Lecture 24: Clustering

Resources:
Clustering resources in R (CRAN Task View: Cluster Analysis & Finite Mixture Models): http://cran.cnr.berkeley.edu/web/views/Cluster.html
Wikipedia K-means article: http://en.wikipedia.org/wiki/K-means_clustering
W
ikipedia Hierarchical clustering article: http://en.wikipedia.org/wiki/Hierarchical_clustering



Basic clustering strategies:
  • Partitioning - dividing the data points into groups based on a criteria such as grouping by closeness (kmeans)
  • Hierarchical - start by grouping closest points and building up clusters based on distance (bottom up or agglomerative). There is also top-down.
  • Modeling - try to fit the best model (i.e., Gaussian to the data)

K-means clustering:
  1. Fix the number of clusters in advance
  2. Assign each data point to a cluster at random (random partition method)
  3. Recompute the cluster centers as the average (centroid) of the points in each cluster.
  4. Reassign the data points to the cluster with the closest centroid.
  5. Repeat steps 3 and 4 a certain number of times or until the clusters don't change.
Subtleties:
  • Most of the time it is not obvious how many clusters to use --- so often people will try many choices and look for best result.
  • Due to the random starting centroids, the results may change each time you run the algorithm. Typically, you will repeat the clustering many times, say 100 and then choose the one that has the smallest within cluster sum of squares distance to centroids.
  • Kmeans is NP hard --- don't get a global optimum.
Example 1: Go through the kmeans clustering algorithm by hand in one dimension with the points 1, 2, 3, 4, 6, 8 for two initial assignments of points and 2 clusters.

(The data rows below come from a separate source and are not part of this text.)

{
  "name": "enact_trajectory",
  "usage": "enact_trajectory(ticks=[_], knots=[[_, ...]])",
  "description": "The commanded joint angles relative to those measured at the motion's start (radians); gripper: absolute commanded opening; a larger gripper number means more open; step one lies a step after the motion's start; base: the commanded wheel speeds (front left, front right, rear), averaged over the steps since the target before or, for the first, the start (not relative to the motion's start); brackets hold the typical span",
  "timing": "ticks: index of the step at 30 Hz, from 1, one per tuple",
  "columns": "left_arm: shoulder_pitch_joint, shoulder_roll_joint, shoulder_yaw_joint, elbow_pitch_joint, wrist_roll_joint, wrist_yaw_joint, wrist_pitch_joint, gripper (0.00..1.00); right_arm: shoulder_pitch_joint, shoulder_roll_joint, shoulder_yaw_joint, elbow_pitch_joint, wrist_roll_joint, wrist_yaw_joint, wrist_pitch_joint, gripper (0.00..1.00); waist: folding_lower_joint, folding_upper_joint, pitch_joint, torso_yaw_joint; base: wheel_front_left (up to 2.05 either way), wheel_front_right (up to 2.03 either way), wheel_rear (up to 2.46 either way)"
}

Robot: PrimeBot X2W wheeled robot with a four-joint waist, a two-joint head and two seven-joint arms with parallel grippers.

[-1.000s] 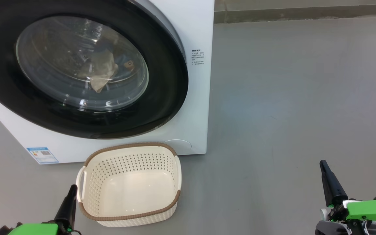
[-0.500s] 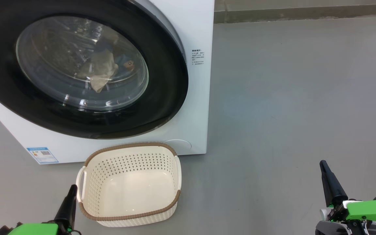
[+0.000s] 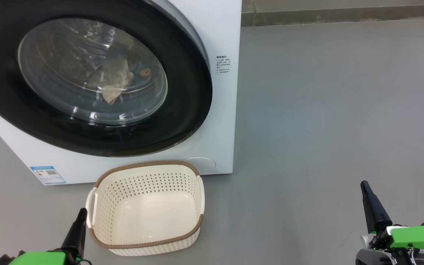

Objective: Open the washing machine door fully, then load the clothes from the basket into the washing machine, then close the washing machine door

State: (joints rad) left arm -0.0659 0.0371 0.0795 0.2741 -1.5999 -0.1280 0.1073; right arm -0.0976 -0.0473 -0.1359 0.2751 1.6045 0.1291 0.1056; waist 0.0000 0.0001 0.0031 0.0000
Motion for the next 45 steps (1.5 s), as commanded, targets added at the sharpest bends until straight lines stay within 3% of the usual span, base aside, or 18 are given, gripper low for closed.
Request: enact_trajectory(ticks=[1,45], knots=[[-0.042,0.013,0.034,-0.029,-0.009,-0.003,0.006,0.0,-0.01,-0.003,0.022,-0.03,0.004,0.002,0.008,0.0,0.0,-0.0001,0.0,0.0,0.0,0.0,0.0],[-0.042,0.013,0.034,-0.029,-0.009,-0.003,0.006,0.0,-0.01,-0.003,0.022,-0.03,0.004,0.002,0.008,0.0,0.0,-0.0001,0.0,0.0,0.0,0.0,0.0]])
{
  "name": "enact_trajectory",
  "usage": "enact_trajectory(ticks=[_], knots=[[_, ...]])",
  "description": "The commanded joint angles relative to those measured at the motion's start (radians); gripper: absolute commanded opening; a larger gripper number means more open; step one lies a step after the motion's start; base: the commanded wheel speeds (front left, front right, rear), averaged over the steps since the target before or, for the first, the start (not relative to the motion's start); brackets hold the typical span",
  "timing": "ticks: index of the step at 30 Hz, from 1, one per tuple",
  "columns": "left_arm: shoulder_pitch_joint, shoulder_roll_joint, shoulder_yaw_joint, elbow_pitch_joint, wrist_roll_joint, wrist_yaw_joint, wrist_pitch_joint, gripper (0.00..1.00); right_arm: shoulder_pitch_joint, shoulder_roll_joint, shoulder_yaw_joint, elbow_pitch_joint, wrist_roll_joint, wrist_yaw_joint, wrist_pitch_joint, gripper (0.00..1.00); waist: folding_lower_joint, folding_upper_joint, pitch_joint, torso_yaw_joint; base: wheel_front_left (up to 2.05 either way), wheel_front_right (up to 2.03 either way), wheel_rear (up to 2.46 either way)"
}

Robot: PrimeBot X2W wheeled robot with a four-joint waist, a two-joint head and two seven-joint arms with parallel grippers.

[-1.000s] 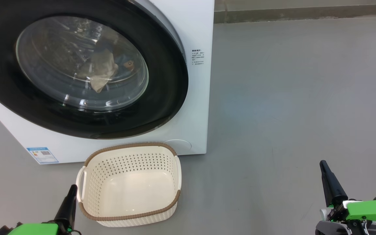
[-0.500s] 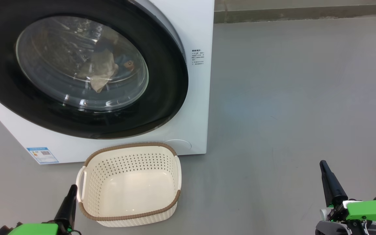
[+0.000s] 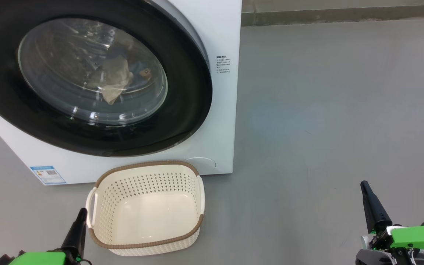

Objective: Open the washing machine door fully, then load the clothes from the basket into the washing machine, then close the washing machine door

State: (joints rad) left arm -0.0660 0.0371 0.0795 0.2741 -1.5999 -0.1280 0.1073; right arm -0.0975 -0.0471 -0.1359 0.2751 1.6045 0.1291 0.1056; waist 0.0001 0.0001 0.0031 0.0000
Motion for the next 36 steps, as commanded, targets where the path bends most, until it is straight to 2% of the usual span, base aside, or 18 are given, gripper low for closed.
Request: enact_trajectory(ticks=[1,36], knots=[[-0.042,0.013,0.034,-0.029,-0.009,-0.003,0.006,0.0,-0.01,-0.003,0.022,-0.03,0.004,0.002,0.008,0.0,-0.0001,-0.0001,0.0,0.0,0.0,0.0,0.0],[-0.042,0.013,0.034,-0.029,-0.009,-0.003,0.006,0.0,-0.01,-0.003,0.022,-0.03,0.004,0.002,0.008,0.0,-0.0001,-0.0001,0.0,0.0,0.0,0.0,0.0]])
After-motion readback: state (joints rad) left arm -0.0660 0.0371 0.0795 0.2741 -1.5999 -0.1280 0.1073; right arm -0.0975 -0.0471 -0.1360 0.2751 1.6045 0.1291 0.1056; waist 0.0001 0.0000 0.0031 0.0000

Example 2: Generate two distinct clusters of 50 two-dimensional vectors (Gaussian with mean 0 and Gausian with mean 1) and plot.
x <- rbind(matrix(rnorm(100, sd = 0.3), ncol = 2),
           matrix(rnorm(100, mean = 1, sd = 0.3), ncol = 2))
plot(x[,1], x[,2])
points(0, 0, pch="+", col="blue", cex=3)
points(1, 1, pch="+", col="green", cex=3)

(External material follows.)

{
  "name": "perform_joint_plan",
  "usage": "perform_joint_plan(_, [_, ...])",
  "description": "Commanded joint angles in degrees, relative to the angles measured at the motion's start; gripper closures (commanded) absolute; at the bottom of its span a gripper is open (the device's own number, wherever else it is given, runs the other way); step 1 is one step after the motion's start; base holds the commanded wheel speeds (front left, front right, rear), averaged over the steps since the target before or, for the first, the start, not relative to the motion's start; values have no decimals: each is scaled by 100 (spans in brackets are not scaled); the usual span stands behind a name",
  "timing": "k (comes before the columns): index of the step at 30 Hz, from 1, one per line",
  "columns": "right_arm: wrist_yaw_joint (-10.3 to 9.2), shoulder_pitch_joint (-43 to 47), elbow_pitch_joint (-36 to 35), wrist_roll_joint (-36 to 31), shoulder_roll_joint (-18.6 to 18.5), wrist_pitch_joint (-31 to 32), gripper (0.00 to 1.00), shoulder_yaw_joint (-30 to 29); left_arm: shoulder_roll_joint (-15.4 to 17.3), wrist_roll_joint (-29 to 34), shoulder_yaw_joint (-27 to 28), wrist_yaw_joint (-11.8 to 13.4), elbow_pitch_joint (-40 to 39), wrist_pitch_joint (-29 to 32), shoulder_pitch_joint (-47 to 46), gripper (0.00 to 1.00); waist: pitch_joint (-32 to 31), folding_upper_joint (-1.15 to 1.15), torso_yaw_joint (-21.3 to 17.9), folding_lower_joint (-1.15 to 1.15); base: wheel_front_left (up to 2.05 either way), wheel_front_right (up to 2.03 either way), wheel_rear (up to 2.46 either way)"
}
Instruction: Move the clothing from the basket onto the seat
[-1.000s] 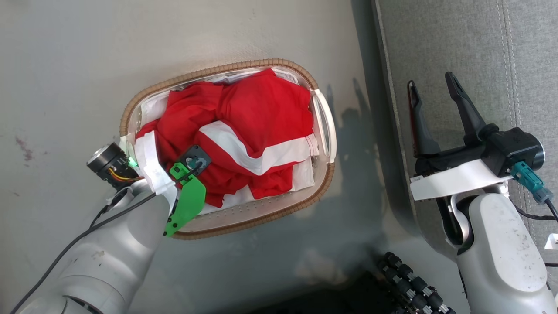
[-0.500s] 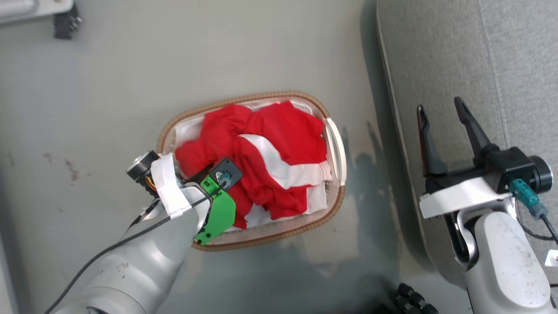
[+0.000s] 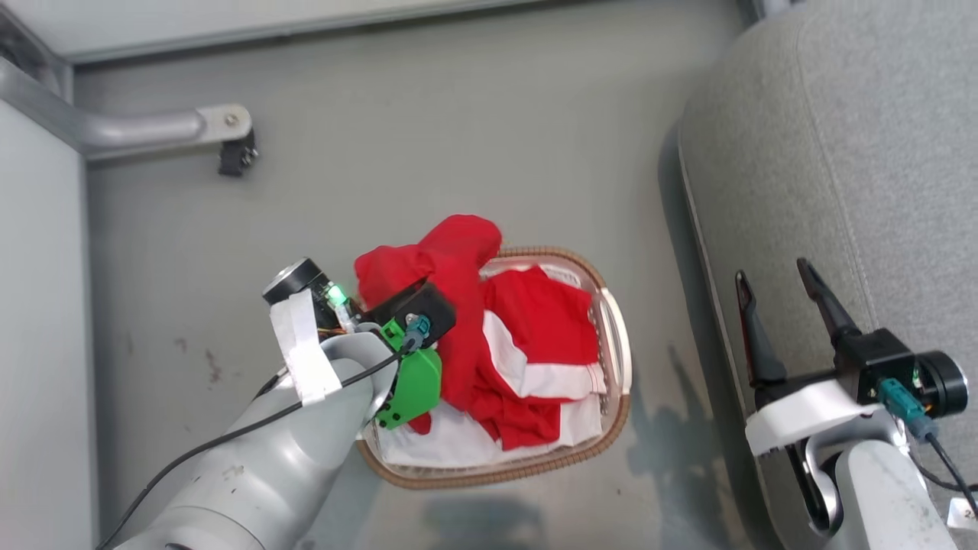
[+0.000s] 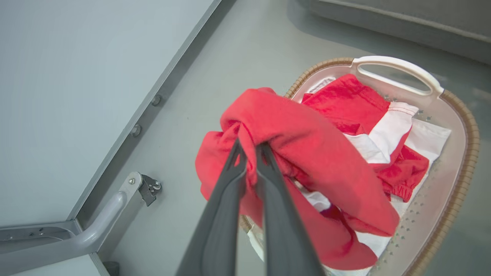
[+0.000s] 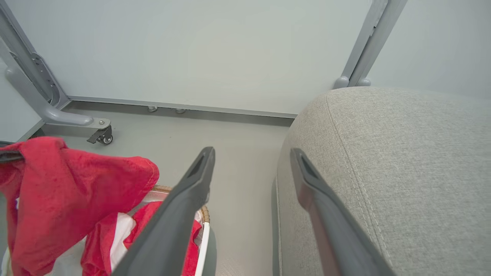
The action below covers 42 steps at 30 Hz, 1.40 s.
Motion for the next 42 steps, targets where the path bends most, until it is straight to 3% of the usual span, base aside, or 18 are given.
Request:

Example 3: Cluster the data from Example 2 using kmeans clustering with two clusters. Plot the results and look at the return values.
nclusts <- 2
cl <- kmeans(x, nclusts)
plot(x, col = cl$cluster)
points(cl$centers, col = 1:nclusts, pch = "x", cex = 3)
points(0, 0, pch="+", col="blue", cex=3)
points(1, 1, pch="+", col="green", cex=3)

Now adjust the code to try it with 3 clusters and with 4 clusters.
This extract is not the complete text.